Kali ini terjebak dalam labirin yang hanya akulah pemilik langkah untuk keluar dari kerumitan ini.

"Ka..." ucapku ragu, aku ingin sekali mengatakan bahwa selama ini hatiku padanya hanyalah sebuah kekaguman yang menjelma ke-dilemaan.

Kami duduk di ayunan halaman belakang tempat pertama kali aku bertemu lagi dengannya.

Ia tersenyum padaku, melingkarkan tangannya di sela lenganku, meletakkan kepala di pundak milikku, ku biarkan sesaat sampai ia menjawab panggilanku.

"Na, maaf..."

"Maaf untuk apa? kamu nggak pernah berbuat kesalahan."

"Maaf sudah hadir dihidupmu, dan maaf selalu menempatkanmu dalam ketidakpastian," ia menghela napas panjang, "dan maaf jika aku sering tidak mengenalimu."

Ya Tuhan bagaimana aku bisa mengakhiri semua ini, jika dia saja mengatakan kalimat yang seharusnya tidak aku dengar.
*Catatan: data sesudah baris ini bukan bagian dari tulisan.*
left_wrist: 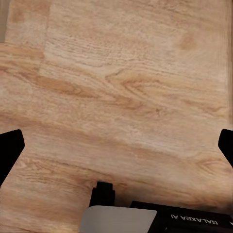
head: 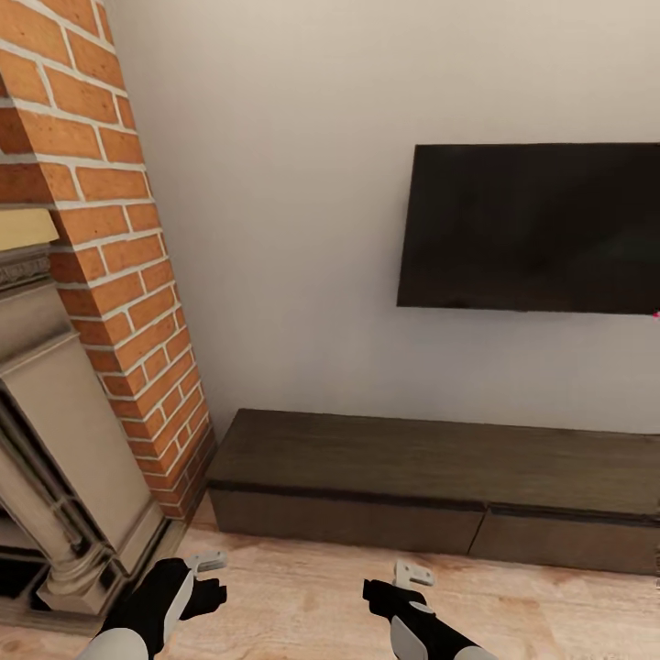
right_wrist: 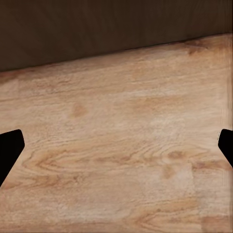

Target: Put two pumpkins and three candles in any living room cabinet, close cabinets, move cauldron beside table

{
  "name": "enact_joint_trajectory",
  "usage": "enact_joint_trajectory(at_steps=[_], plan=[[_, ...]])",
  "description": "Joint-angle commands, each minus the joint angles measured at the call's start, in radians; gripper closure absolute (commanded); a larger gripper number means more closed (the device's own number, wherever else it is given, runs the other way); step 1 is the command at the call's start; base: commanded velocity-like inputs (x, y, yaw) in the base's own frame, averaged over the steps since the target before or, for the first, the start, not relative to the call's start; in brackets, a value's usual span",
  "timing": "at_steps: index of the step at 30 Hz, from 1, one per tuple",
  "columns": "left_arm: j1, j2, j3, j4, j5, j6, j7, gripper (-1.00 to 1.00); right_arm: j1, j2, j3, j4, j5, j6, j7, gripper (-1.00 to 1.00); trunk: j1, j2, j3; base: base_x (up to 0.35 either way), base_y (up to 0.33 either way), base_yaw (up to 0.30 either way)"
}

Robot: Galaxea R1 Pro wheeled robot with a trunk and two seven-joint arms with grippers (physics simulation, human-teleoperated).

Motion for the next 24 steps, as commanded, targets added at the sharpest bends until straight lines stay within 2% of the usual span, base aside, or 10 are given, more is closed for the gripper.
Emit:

Permohonan maafnya bisa saja membuatku kembali ragu.

"Nggak perlu minta maaf, seharusnya aku yang mengatakan hal itu. Kata maaf tidak pantas keluar dari mulutmu."

"Aku hanya ingin meminta maaf untuk terakhir kalinya, sebelum kamu benar-benar pergi, dan sebelum aku benar-benar tidak mengenalimu lagi."

Sesak... Saat ini itulah yang tengah aku rasakan, apa mungkin ia tahu bahwa aku tidaklah memilihnya?

"Kita belum mencapai batas dua tahun kan untuk bertemu lagi, tapi kamu sudah menentukan pilihanmu. Seperti yang aku katakan terakhir kali di rumah pohon, kamu harus memberikan kesempatan pada Raihan."

Aku terdiam sesaat, menundukkan kepalaku, menatap dirinya yang sedang tersenyum tipis bersandar dipundakku.

"Kamu tahu alasanku mengatakan hal itu?"

Aku menggeleng, karena mana mungkin aku tahu, aku bukanlah peramal yang bisa membaca pikiran orang lain.

"Karena setiap kali kita bersama, di matamu tidak memancarkan perasaan yang sesungguhnya, tapi lain hal saat kamu bersama Raihan. Matamu selalu berbinar, tawamu selalu lepas dan kamu bisa menjadi Nazhira yang kamu inginkan tanpa beban. Karena itu juga aku tahu bahwa hatimu sesungguhnya milik Raihan."

"Itu sebabnya kamu selalu mendorongku pada Raihan?"

Azka mengangguk, kemudian menegakkan posisi duduknya, menghadapku, "Sudah cukup Na, saatnya kamu kembali sama Raihan. Begitu juga denganku, aku akan kembali seperti Azka yang dulu."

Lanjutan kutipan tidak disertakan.